Basic Information Security Policy

  1. Purpose
    Daiko Group (hereinafter referred to as "the Group") recognizes that ensuring information security is one of the most important management issues for the normal and smooth conduct of business activities, and believes that it is important to act with a high level of awareness of information security, while taking specific physical, environmental and technical measures under an appropriate information security management system, and with a respect for its importance. 
    We hereby establish a basic information security policy and take appropriate measures to protect the information assets held by the Group.
    Our management and all employees shall understand this purpose and comply with the information security management system of the Group.

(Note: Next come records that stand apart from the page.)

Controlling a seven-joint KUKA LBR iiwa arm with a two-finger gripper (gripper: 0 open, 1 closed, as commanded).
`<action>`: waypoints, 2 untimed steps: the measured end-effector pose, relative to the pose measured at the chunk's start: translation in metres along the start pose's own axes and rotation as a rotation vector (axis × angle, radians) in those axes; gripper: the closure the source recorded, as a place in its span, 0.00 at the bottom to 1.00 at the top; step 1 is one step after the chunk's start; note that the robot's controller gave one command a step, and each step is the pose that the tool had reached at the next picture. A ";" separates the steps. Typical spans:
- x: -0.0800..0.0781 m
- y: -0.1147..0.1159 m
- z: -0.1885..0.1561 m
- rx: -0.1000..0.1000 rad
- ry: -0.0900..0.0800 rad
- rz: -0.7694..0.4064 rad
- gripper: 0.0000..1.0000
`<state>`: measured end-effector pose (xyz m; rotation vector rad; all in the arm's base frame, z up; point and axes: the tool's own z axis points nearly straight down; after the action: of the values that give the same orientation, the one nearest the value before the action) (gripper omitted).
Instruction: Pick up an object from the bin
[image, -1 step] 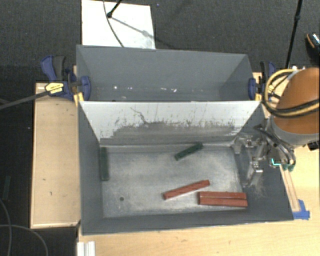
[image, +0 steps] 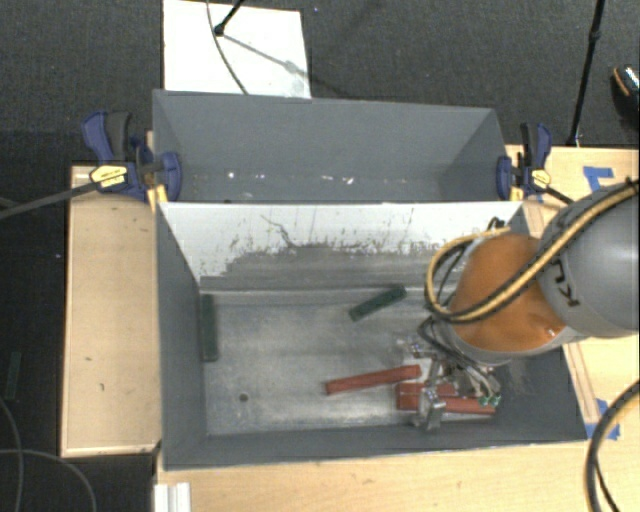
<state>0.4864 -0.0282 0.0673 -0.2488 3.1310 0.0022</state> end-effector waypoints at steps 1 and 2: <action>-0.002 0.004 -0.033 0.001 -0.005 0.140 0.00; 0.007 -0.002 -0.033 0.001 0.001 0.161 0.00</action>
Offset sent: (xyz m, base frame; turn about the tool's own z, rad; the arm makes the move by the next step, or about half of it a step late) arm 0.0003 0.0039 0.0327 0.1405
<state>0.4798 -0.0316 0.1001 0.0032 3.1418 0.0009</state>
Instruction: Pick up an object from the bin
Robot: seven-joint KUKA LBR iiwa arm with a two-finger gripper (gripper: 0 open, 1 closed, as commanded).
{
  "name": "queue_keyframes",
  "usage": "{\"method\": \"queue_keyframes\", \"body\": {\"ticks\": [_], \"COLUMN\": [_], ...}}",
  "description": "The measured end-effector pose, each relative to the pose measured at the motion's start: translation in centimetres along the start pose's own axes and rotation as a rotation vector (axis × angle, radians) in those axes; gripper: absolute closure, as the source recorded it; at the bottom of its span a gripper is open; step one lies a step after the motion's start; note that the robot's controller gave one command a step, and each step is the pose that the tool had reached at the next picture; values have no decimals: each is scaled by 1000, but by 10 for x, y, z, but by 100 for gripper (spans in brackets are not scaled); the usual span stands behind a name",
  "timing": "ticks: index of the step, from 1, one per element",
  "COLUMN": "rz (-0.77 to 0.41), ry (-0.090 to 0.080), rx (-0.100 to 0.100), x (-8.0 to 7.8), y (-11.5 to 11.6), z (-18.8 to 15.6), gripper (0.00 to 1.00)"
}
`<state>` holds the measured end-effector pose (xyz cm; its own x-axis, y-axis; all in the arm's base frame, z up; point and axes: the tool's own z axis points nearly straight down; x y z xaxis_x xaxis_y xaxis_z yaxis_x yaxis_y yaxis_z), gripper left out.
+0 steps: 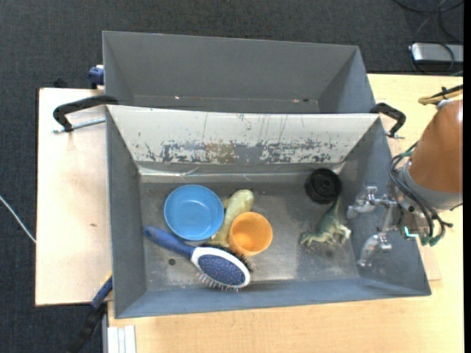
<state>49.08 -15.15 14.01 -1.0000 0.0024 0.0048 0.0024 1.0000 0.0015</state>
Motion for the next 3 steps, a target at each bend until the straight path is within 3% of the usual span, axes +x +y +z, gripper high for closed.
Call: {"method": "queue_keyframes", "body": {"ticks": [1,2,3], "rz": [-98,-93,-504], "ry": [-12,-18,-10], "rx": [0,3,4], "x": [-64,-65,-9], "y": [44,41,34], "z": [71,66,-47], "gripper": [0,100,100]}}
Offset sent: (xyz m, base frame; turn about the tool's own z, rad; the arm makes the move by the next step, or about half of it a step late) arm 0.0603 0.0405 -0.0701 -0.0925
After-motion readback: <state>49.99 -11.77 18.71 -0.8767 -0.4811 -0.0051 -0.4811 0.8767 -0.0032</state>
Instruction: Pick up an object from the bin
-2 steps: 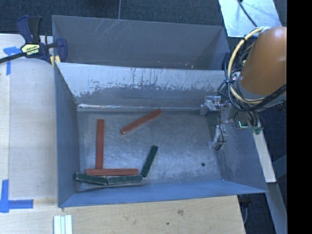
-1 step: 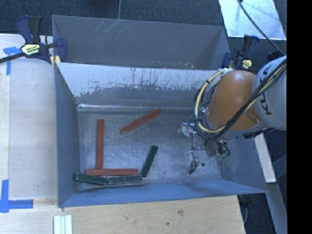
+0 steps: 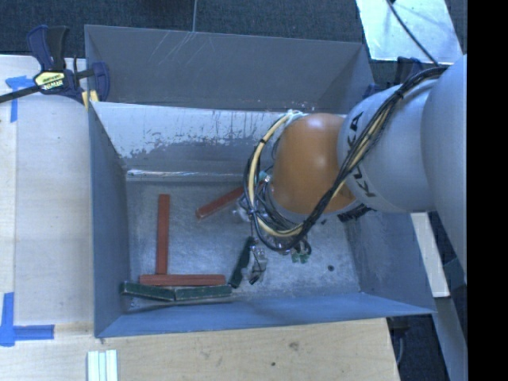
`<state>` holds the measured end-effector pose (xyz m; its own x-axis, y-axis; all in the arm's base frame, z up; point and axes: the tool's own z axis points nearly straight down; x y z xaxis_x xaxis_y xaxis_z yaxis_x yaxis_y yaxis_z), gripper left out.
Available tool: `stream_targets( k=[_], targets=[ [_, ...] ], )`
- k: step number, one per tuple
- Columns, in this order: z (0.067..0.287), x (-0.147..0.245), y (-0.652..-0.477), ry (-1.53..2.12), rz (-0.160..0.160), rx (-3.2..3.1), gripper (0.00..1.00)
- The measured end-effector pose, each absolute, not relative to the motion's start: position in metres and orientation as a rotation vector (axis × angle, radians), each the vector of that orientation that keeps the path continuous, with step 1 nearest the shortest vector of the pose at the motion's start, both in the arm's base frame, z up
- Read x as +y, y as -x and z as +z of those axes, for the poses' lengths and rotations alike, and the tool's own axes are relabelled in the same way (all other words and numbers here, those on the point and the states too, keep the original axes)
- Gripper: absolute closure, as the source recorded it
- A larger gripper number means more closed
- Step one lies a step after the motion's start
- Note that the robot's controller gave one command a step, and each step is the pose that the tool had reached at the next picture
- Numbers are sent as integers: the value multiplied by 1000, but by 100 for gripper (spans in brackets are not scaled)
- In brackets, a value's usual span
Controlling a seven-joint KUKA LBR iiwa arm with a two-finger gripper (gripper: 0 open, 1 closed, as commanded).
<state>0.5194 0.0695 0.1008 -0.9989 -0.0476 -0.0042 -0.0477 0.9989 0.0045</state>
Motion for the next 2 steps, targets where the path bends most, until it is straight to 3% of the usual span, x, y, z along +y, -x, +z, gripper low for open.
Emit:
stream_targets(
  k=[1,2],
  targets=[
    [73,149,-532,140,5,3134,0],
    [129,250,-553,313,10,3116,0]
  ],
)
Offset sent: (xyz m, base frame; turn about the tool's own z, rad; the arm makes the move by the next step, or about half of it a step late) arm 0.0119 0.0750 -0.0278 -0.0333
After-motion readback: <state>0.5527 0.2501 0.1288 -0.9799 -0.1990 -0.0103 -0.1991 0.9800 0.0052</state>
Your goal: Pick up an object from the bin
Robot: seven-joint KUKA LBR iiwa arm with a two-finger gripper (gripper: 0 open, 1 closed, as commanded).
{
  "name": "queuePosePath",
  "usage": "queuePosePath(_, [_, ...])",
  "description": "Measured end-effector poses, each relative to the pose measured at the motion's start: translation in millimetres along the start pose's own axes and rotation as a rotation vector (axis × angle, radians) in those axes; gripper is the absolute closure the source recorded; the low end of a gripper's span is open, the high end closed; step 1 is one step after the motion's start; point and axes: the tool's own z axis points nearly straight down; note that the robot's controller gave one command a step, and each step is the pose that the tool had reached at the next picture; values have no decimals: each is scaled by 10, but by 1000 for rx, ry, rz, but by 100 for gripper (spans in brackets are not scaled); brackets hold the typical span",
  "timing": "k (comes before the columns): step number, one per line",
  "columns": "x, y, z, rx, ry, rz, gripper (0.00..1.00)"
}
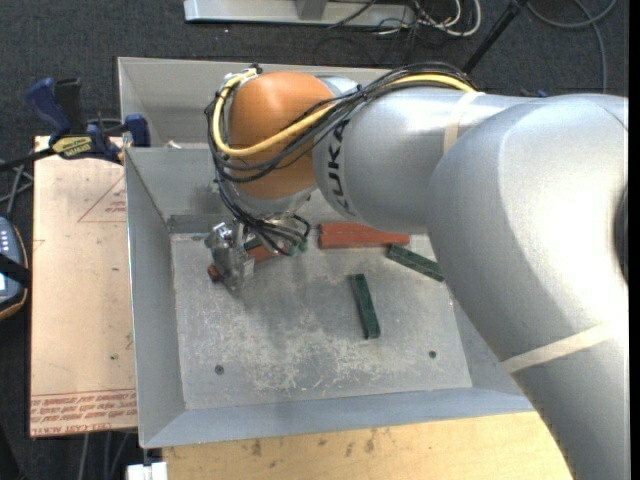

  2. Definition of Information Assets
    Information assets include management information handled in the course of business activities and personal information (customer and employee information) that is determined as necessary to be protected in accordance with the Group's standards.
  3. Definition of Information Security
    Information security refers to the assurance and maintenance of confidentiality, integrity, and availability.
    (1) Confidentiality: Only authorized persons can access customer information.
    (2) Integrity: Customer information is accurate, and uniform methods are used to process such information.
    (3) Availability: Authorized persons can access the required customer information when needed.
  4. Scope of Application
    The scope of application for information security management includes the following organizations, locations, businesses, and networks.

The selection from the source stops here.